2 . SOMETHING YOU REMEMBER [countable usually plural] something that you remember from the past about a person, place, or experience
She talked about her memories of the war.
He has lots of happy memories of his stay in Japan.
When I saw the pictures, the memories came flooding back (=I suddenly had many memories about something) .
3 . COMPUTER
a) [countable] the part of a computer where information can be stored:
The data is stored in the computer’s memory.
b) [uncountable] the amount of space that can be used for storing information on a computer:
128 Mb of memory
Personal computers now have much increased memory capacity.

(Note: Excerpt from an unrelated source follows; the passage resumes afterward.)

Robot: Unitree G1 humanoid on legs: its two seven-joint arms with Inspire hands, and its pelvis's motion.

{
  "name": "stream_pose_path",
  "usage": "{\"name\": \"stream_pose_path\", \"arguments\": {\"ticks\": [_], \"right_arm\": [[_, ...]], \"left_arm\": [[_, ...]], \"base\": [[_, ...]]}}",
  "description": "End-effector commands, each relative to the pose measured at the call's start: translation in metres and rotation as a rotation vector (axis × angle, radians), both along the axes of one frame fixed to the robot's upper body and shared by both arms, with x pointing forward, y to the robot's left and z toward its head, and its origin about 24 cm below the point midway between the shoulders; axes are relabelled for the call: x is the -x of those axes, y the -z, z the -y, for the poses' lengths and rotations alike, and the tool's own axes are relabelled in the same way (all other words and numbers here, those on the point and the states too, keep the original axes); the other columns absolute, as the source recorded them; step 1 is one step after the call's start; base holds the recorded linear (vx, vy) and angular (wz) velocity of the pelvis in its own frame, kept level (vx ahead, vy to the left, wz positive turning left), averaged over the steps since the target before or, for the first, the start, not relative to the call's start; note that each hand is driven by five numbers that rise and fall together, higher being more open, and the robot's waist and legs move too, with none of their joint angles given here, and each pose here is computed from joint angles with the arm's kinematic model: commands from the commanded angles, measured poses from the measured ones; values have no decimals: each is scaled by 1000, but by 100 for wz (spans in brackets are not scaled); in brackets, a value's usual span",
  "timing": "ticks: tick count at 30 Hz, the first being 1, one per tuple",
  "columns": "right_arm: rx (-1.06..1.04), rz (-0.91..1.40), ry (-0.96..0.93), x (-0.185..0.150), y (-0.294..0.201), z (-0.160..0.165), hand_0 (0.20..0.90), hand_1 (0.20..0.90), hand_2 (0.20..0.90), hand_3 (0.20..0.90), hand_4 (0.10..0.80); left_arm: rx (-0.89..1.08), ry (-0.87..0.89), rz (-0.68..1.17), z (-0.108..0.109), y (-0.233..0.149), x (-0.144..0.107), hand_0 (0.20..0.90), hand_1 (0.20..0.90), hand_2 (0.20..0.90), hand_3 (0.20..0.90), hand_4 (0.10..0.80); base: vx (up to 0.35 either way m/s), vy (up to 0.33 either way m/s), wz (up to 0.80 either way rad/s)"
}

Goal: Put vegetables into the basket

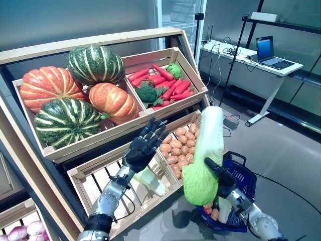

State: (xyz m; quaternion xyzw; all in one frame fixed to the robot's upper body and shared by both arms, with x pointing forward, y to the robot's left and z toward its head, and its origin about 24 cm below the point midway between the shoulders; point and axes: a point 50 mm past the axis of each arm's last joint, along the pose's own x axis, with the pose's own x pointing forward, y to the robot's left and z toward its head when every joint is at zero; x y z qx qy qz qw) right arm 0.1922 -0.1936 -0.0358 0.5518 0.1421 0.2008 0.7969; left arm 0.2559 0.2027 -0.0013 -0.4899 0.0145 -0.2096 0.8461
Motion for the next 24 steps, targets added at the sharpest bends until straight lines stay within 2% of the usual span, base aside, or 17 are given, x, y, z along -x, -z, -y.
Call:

4 . in/within memory during the time that people can remember:
the worst floods in living memory (=since the earliest time that people now alive can remember)
It’s certainly the best England team in recent memory.
The disaster was within the memory of many men still working at the station.
5 . in memory of somebody if something is done or made in memory of someone, it is done to remember them and remind other people of them after they have died:
a statue in memory of those who died in the war
She set up a charitable fund in her father’s memory.
6 . sb’s memory the way you remember someone who has died:
She died over 40 years ago but her memory lives on (=people still remember her) .
to sb’s memory
There’s a bench to his memory in the local park.
7 . a walk/trip down memory lane when you spend some time remembering the past:
She returned to her old school yesterday for a trip down memory lane.
8 . sb’s memory is playing tricks on them spoken used to say that someone is remembering things wrongly:
My memory must be playing tricks on me; I’m sure I put that book on the desk.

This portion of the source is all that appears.